* _About this task_
All lines with the word "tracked" are to be found and copied from the listing.

─── Information given

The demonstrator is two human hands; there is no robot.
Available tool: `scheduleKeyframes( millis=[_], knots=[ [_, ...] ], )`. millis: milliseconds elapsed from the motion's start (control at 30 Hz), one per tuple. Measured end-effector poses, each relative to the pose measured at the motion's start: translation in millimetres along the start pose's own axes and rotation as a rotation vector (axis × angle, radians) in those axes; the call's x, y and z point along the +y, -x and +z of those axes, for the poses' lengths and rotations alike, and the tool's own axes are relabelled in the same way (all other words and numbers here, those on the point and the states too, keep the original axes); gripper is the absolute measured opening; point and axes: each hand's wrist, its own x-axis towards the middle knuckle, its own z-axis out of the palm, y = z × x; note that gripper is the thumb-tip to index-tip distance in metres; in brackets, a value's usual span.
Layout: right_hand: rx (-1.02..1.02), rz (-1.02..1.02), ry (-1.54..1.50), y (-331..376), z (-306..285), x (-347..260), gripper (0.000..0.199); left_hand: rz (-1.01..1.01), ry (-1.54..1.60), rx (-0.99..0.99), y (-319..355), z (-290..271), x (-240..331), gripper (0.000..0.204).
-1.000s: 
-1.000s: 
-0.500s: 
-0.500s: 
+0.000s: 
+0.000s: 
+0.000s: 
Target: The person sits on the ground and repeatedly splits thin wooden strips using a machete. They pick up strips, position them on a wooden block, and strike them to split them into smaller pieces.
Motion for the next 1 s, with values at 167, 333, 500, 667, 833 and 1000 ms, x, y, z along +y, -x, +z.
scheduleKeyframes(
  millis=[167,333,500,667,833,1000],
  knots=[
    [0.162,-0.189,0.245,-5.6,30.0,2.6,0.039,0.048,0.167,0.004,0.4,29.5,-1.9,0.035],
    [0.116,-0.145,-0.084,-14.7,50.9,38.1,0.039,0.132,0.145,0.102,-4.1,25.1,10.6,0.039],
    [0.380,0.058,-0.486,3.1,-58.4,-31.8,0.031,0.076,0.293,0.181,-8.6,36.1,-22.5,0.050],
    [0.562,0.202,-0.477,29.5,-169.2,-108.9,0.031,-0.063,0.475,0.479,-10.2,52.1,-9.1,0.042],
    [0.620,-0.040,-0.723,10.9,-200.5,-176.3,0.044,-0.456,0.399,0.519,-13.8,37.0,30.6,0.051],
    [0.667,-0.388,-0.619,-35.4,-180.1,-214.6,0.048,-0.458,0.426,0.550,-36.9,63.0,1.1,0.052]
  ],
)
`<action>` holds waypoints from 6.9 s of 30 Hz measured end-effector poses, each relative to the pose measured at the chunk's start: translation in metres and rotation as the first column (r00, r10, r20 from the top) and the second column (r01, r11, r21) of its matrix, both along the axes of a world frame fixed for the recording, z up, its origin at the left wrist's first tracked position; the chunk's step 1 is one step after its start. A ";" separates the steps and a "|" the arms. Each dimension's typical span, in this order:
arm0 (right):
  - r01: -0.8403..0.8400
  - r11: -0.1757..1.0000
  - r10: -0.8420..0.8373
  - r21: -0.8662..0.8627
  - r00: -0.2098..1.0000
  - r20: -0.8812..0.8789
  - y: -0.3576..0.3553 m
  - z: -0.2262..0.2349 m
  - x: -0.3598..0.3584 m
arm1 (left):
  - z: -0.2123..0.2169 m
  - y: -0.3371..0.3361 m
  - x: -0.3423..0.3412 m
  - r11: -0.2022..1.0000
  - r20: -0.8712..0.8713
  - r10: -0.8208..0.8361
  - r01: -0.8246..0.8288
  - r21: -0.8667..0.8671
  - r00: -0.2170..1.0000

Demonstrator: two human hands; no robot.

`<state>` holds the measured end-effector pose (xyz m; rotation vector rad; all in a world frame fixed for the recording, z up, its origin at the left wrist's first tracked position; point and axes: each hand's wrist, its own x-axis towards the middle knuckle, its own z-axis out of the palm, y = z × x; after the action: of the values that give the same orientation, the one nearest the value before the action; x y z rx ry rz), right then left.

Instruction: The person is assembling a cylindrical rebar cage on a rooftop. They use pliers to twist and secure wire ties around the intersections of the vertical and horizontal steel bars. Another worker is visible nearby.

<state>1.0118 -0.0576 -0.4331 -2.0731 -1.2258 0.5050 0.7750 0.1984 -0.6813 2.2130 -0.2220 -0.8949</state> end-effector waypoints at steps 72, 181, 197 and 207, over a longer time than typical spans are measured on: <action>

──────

* _Result of this exercise_
`<action>` holds waypoints from 6.9 s of 30 Hz measured end-effector poses, each relative to the pose measured at the chunk's start: translation in metres and rotation as the first column (r00, r10, r20 from the top) and the second column (r01, r11, r21) of its matrix, both along the axes of a world frame fixed for the recording, z up, its origin at the left wrist's first tracked position; the chunk's step 1 is one step after its start. A ";" separates the steps and a "|" the arms. Each dimension's typical span, in this order:
`<state>` holds the measured end-effector pose (xyz m; rotation vector rad; all in a world frame fixed for the recording, z up, its origin at the left wrist's first tracked position; point and axes: each hand's wrist, its own x-axis towards the middle knuckle, its own z-axis out of the palm, y = z × x; after the action: of the values that give the same orientation, the one nearest the value before the action; x y z rx ry rz), right then left.

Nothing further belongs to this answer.